● GOAL OF THE EXERCISE: Quote the listing below in full and exactly as written, but omit every picture.

--- START ---

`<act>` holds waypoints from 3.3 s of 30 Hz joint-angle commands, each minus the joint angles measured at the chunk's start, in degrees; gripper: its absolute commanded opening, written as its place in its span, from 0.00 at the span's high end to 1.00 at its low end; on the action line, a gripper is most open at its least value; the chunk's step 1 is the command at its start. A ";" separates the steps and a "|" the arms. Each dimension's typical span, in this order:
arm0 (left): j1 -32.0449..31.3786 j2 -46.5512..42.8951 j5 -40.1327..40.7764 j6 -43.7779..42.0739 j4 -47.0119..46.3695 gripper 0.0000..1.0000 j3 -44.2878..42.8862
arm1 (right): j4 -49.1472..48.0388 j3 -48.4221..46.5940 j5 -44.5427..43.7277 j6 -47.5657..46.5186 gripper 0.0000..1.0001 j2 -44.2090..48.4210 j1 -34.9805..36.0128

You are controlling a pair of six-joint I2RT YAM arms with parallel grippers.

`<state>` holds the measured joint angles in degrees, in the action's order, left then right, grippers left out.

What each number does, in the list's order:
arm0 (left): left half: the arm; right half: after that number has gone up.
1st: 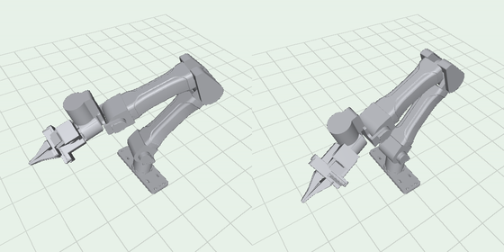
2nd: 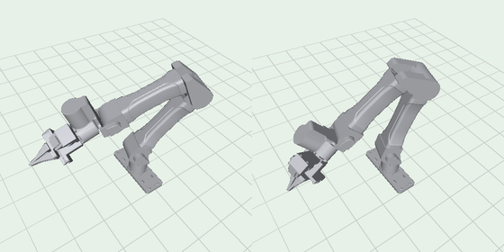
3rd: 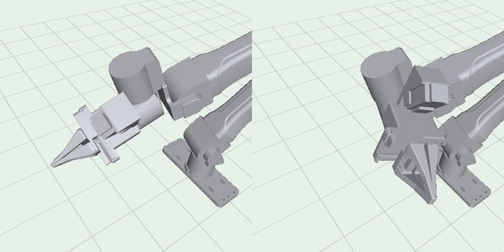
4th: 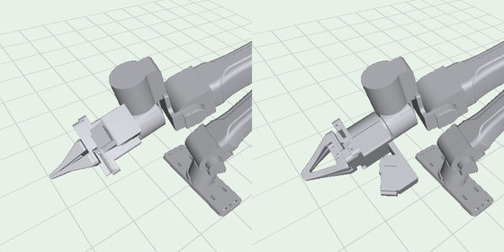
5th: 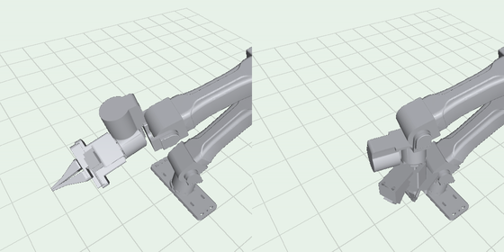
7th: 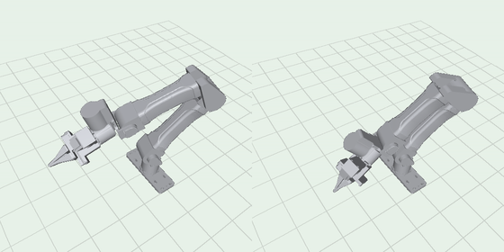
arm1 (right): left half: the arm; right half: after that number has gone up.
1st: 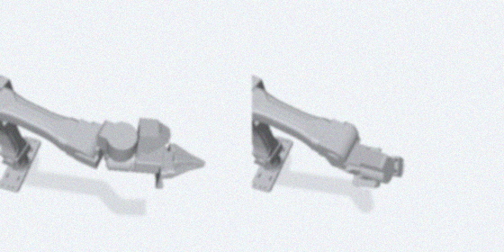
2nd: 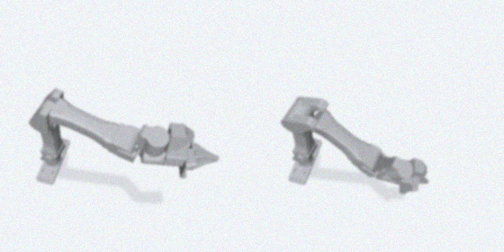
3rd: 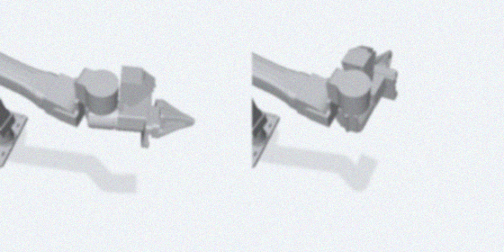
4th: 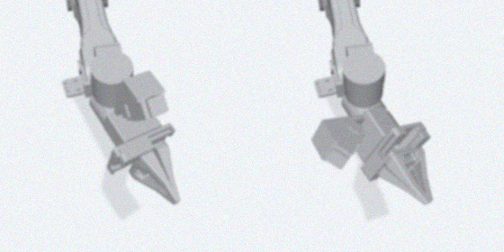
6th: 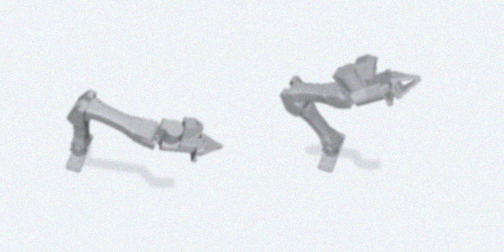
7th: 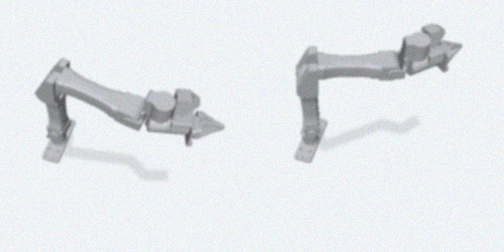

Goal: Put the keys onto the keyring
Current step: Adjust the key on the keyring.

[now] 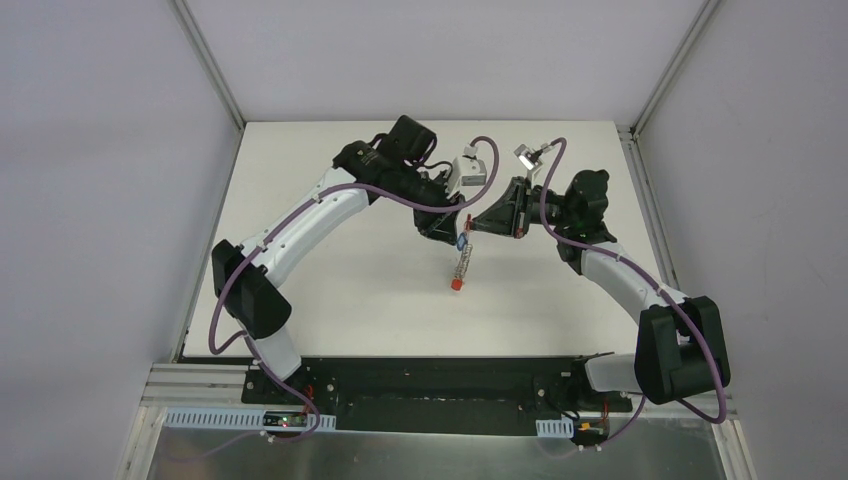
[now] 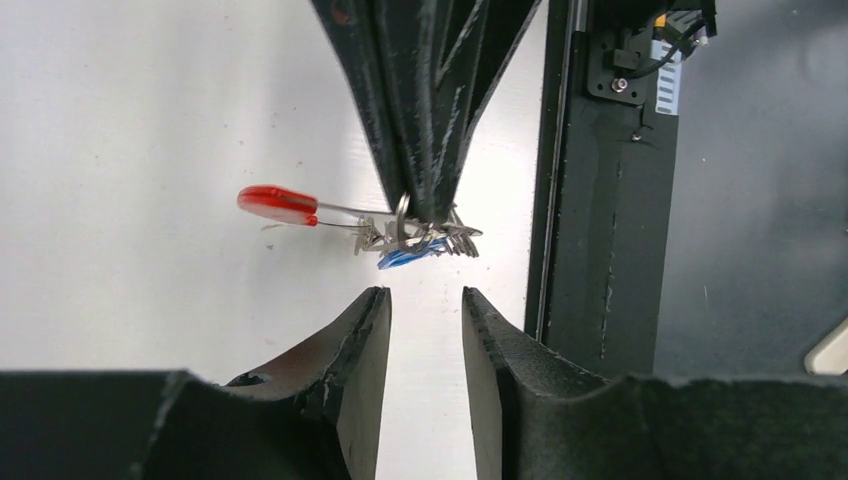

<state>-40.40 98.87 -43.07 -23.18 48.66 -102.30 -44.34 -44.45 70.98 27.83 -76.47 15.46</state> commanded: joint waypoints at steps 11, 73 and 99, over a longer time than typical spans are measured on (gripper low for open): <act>1.20 -0.78 -4.50 -3.57 -6.63 0.47 3.72 | -3.87 -2.08 3.04 -0.15 1.00 -0.18 -0.17; 0.83 5.85 -8.80 -0.17 2.60 1.00 -2.56 | -0.75 -2.56 0.82 -2.41 1.00 -2.07 -0.25; -0.29 8.43 -9.29 3.12 2.18 1.00 -5.01 | -1.10 0.10 -4.39 -2.52 1.00 0.73 0.74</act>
<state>-39.81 106.78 -49.21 -21.08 50.94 -105.30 -40.88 -44.31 68.03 24.45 -78.37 15.62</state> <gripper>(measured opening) 0.045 0.009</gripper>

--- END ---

● ANSWER SECTION:
`<act>` holds waypoints from 3.3 s of 30 Hz joint-angle commands, each minus the joint angles measured at the chunk's start, in degrees; gripper: its absolute commanded opening, written as its place in its span, from 0.00 at the span's high end to 1.00 at its low end; on the action line, a gripper is most open at its least value; the chunk's step 1 is the command at its start. A ";" separates the steps and a "|" the arms. Each dimension's typical span, in this order:
arm0 (left): j1 -32.0449..31.3786 j2 -46.5512..42.8951 j5 -40.1327..40.7764 j6 -43.7779..42.0739 j4 -47.0119..46.3695 gripper 0.0000..1.0000 j3 -44.2878..42.8862
arm1 (right): j4 -49.1472..48.0388 j3 -48.4221..46.5940 j5 -44.5427..43.7277 j6 -47.5657..46.5186 gripper 0.0000..1.0001 j2 -44.2090..48.4210 j1 -34.9805..36.0128

You are controlling a pair of six-joint I2RT YAM arms with parallel grippers.

`<state>` holds the measured joint angles in degrees, in the action's order, left then right, grippers left out.

What each number does, in the list's order:
arm0 (left): left half: the arm; right half: after that number has gone up.
1st: 
2nd: 
3rd: 
4th: 
5th: 
7th: 
arm1 (right): left half: the arm; right half: after that number has gone up.
1st: 
2nd: 
3rd: 
4th: 
6th: 
7th: 

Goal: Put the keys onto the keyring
Current step: Adjust the key on the keyring.

[now] 
[now] 

<state>-40.40 98.87 -43.07 -23.18 48.66 -102.30 -44.34 -44.45 70.98 27.83 -76.47 15.46</state> commanded: joint waypoints at steps 11, 73 and 99, over a longer time than typical spans are measured on (gripper low for open): <act>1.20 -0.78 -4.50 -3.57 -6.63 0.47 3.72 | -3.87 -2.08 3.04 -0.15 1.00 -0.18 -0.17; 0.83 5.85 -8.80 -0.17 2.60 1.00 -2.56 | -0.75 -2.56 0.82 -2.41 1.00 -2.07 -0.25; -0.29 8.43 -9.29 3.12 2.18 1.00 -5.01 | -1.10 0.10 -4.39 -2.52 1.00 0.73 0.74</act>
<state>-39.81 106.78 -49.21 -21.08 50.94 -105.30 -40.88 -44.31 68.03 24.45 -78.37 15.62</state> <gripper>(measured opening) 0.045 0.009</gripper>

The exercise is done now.